Welche Geschichte seine Wohnung in einer Londoner Luxusimmobilie hat, erfährt Professor Hunt erst, als darin in seiner Abwesenheit einer seiner Nachbarn ermordet wird. Dass ausgerechnet eine Agentin des britischen Geheimdienstes die Ermittlungen leitet und ihn als Historiker um Mitarbeit bittet, hätte ihn schon misstrauisch machen können: Hier hat der MI6 seine Finger im Spiel.
Entsprechend kompliziert sind Professor Hunts Recherchen. Es ist schon nicht einfach herauszufinden, dass sowohl die Vorbesitzerin seiner Wohnung als auch drei der übrigen Bewohner der Immobilie als Agenten des MI6 im Jahr 1949 in Wien eingesetzt waren. Aber dass diese vier Ex-Agenten außerdem ein gemeinsam in dieser Zeit begangener Diebstahl verbindet, erfordert Hunts ganzes historisches Fingerspitzengefühl.
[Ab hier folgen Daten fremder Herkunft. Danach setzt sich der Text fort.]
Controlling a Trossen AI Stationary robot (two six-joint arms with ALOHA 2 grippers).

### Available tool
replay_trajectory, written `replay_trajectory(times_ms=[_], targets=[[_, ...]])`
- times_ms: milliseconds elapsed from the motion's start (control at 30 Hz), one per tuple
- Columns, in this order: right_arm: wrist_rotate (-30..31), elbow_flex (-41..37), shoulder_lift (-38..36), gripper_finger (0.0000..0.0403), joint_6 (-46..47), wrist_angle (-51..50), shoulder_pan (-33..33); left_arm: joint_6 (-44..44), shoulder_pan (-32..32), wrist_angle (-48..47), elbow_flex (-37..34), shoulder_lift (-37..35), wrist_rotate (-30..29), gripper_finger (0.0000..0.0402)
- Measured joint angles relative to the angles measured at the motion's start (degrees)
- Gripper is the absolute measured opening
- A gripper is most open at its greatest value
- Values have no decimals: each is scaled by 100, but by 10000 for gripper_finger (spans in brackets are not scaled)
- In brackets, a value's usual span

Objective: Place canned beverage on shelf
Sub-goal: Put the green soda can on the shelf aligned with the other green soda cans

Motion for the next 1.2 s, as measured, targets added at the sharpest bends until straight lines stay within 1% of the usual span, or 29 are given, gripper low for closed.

Die aus Düsseldorf stammende habilitierte Historikerin Karina Urbach legt mit ihrem Roman eine gelungene gelungenen Mischung aus Krimi und historischem Agenten-Thriller vor. Auf zwei Ebenen erzählt sie eine außerordentlich spannende Geschichte: Auf der in der Gegenwart spielenden Krimi-Ebene entfaltet sich ein raffiniertes Versteckspiel zwischen Professor Hunt und der die Ermittlungen leitenden MI6 Agentin, während die parallel erzählte historische Ebene mit einem nervenaufreibenden Agenten-Drama aufwartet.
Das Tüpfelchen auf dem i des Agenten-Strangs ist seine Verknüpfung mit dem 1949 entstandenen Film „Der dritte Mann“. Die Tatsache, dass alle daran Beteiligten damals dem MI6 sehr nahestanden, nutzt die Autorin, um die spannendste Szene ihres Romans in dessen Dreharbeiten auf dem Wiener Prater zu platzieren. – Allein das macht „Das Haus am Gordon Place“ zu einem Muss für alle Fans des historischen Thrillers.